To calculate the likelihood of a transition between people in “dangerous” situations, we used the Covid Airborne Transmission Estimator, developed by a group of scientists led by Professor Jose Luis Jimenez of the University of Colorado. This tool aims to highlight the importance of barrier measures in aerosol transmission. The calculation is not exhaustive or it covers all the numerous variables that can affect the transmission, but it explains how the risk of infection can be reduced by the changing conditions we can control.

During simulations, subjects maintain the recommended safe distance, eliminating the risk of transmission by drops. But they can become infected if possible preventive measures are not applied simultaneously: proper ventilation, shortening the encounter, reducing the number of participants and wearing a face mask. The ideal scenario, whatever the context, may be outside, where infectious particles are rapidly dispersed. If a safe distance from an infected person is not maintained, the probability of transmission is multiplied because there can also be a risk of being infected by drops – not just aerosols. To make matters worse, even if there is ventilation, it would not be enough to spread the rosels if those people were together.

The calculations shown in three different scenarios are based on a study of how aerosol transmission occurs, using actual fractions analyzed in detail. In March, in the United States, and in Washington State, Washington, there was a very relevant case in terms of understanding the dynamics of indoor transmission. Only 61 of the singer’s 120 members attended the rehearsals, and efforts were made to maintain safe distance and hygiene measures. But unfamiliar to them, they were in the scene of maximum danger: no longer a mask, no ventilation, no place to sing and share. Only one infected person transmitted the virus to 53 people within two hours. Some of the infected were 14 meters away, so only aerosols would explain its transmission. Two of the people who caught the virus died.

After carefully studying the outbreak, scientists were able to calculate the extent to which the risk could have been reduced if they had taken action against aerated transmission. For example, if masks had been worn, the risk would have been halved and only 44% of those present would have been affected as opposed to 87%. If rehearsals had been held in a short space of time with more ventilation, only two singers would have been infected. These mass-spreading scenarios seem to be crucial to the development and spread of an increasingly epidemic, meaning that the key to controlling such events is to have the means to prevent large-scale transmission.
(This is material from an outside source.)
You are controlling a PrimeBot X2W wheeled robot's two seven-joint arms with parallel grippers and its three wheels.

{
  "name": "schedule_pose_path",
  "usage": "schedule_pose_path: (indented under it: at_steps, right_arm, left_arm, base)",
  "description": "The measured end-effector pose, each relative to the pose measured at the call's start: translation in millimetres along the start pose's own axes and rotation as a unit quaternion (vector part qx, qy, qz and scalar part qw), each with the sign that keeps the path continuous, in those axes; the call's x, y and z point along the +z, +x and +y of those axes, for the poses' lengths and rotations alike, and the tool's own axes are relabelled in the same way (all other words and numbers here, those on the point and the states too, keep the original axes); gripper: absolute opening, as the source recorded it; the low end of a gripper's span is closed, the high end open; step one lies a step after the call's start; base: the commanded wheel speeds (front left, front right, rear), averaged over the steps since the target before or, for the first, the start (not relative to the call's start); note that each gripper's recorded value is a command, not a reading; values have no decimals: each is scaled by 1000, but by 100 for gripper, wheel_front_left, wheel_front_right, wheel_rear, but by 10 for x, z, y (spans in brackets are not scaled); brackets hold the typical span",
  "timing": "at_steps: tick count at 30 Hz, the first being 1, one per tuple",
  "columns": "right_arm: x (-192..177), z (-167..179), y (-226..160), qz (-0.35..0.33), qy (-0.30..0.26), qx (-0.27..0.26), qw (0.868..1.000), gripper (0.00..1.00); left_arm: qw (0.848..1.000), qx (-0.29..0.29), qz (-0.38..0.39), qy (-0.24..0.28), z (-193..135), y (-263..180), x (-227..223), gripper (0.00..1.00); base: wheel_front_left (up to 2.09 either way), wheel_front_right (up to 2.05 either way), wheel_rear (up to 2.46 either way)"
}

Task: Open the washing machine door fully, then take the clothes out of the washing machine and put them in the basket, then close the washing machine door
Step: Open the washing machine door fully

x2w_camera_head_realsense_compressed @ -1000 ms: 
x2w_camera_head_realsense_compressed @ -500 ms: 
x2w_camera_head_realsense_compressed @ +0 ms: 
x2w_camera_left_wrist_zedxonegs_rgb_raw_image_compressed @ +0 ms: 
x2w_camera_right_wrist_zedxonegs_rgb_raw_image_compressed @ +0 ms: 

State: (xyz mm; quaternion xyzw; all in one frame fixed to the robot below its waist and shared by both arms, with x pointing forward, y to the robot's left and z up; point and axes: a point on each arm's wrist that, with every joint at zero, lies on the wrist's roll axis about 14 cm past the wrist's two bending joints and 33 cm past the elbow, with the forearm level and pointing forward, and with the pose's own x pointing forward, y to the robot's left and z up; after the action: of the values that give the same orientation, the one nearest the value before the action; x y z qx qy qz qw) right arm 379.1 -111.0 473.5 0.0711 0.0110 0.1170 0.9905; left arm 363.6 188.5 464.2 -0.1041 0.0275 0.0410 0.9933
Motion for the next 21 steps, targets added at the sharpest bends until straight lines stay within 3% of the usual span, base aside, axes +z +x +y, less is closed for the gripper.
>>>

Method: We calculated the risk of infection using a tool developed by Jose Louis Jimenez, an atmospheric chemist from the University of Colorado and an expert in the chemistry and dynamics of air particles from Covid-19. Scientists around the world have reviewed these estimates, based on published methods and data for estimating the importance of the various measurement factors involved in infection scenarios. However, the accuracy of the estimate is limited because it still depends on an indefinite number – the numbers that describe, for example, how many infectious viruses are emitted by an infected person. Estimators assume that people study the law of two-meter social distance and have no immunity. Our calculations are based on the default default value for the general population, which includes a wide range of masks (surgical and cloth), and loud noises, which increase the amount of aerosols emitted.

Videos by Louis Almodivar.

English version by Heather Galloway.